(MATERIAL SHOWN)

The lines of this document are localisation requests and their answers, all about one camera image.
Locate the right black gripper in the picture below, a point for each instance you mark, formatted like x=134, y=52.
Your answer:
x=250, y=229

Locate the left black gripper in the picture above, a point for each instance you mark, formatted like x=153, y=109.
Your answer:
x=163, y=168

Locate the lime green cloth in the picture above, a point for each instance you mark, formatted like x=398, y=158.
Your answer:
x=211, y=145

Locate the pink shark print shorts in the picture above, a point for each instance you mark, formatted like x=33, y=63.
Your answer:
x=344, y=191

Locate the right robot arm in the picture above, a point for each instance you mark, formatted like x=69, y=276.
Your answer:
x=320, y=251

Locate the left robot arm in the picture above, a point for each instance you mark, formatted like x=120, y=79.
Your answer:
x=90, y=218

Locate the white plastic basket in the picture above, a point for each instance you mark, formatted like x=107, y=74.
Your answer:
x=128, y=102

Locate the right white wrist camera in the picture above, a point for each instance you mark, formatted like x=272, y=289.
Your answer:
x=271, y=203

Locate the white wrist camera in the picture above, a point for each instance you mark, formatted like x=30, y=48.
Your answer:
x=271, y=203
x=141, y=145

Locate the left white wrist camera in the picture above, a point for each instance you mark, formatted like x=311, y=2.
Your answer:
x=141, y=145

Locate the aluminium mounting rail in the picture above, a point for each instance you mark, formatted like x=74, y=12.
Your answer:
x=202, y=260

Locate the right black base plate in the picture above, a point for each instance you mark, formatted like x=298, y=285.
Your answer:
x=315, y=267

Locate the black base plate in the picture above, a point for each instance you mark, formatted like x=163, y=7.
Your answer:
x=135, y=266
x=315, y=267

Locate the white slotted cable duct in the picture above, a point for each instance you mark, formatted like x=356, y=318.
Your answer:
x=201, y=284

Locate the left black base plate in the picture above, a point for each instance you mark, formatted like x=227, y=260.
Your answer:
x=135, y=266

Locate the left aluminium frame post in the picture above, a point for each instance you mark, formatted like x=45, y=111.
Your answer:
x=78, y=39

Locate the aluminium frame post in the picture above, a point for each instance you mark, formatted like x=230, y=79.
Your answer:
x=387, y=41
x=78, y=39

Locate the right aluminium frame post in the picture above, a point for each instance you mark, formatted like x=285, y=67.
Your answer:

(End MATERIAL SHOWN)

_PROBLEM DESCRIPTION:_ Write out every entry exactly as given.

_WRITTEN RESPONSE:_
The lines of this document are localisation requests and their answers, all about one camera image.
Locate the right black gripper in the picture below, a point for each instance you mark, formatted like x=134, y=52.
Your answer:
x=250, y=229

Locate the left black gripper in the picture above, a point for each instance you mark, formatted like x=153, y=109.
Your answer:
x=163, y=168

Locate the lime green cloth in the picture above, a point for each instance you mark, formatted like x=398, y=158.
Your answer:
x=211, y=145

Locate the pink shark print shorts in the picture above, a point for each instance you mark, formatted like x=33, y=63.
Your answer:
x=344, y=191

Locate the right robot arm in the picture above, a point for each instance you mark, formatted like x=69, y=276.
Your answer:
x=320, y=251

Locate the left robot arm in the picture above, a point for each instance you mark, formatted like x=120, y=79.
Your answer:
x=90, y=218

Locate the white plastic basket in the picture above, a point for each instance you mark, formatted like x=107, y=74.
Your answer:
x=128, y=102

Locate the right white wrist camera in the picture above, a point for each instance you mark, formatted like x=272, y=289.
Your answer:
x=271, y=203

Locate the white wrist camera in the picture above, a point for each instance you mark, formatted like x=30, y=48.
Your answer:
x=271, y=203
x=141, y=145

Locate the left white wrist camera in the picture above, a point for each instance you mark, formatted like x=311, y=2.
Your answer:
x=141, y=145

Locate the aluminium mounting rail in the picture above, a point for each instance you mark, formatted like x=74, y=12.
Your answer:
x=202, y=260

Locate the right black base plate in the picture above, a point for each instance you mark, formatted like x=298, y=285.
Your answer:
x=315, y=267

Locate the black base plate in the picture above, a point for each instance you mark, formatted like x=163, y=7.
Your answer:
x=135, y=266
x=315, y=267

Locate the white slotted cable duct in the picture above, a point for each instance you mark, formatted like x=356, y=318.
Your answer:
x=201, y=284

Locate the left black base plate in the picture above, a point for each instance you mark, formatted like x=227, y=260.
Your answer:
x=135, y=266

Locate the left aluminium frame post in the picture above, a point for each instance you mark, formatted like x=45, y=111.
Your answer:
x=78, y=39

Locate the aluminium frame post in the picture above, a point for each instance you mark, formatted like x=230, y=79.
Your answer:
x=387, y=41
x=78, y=39

Locate the right aluminium frame post in the picture above, a point for each instance you mark, formatted like x=285, y=67.
Your answer:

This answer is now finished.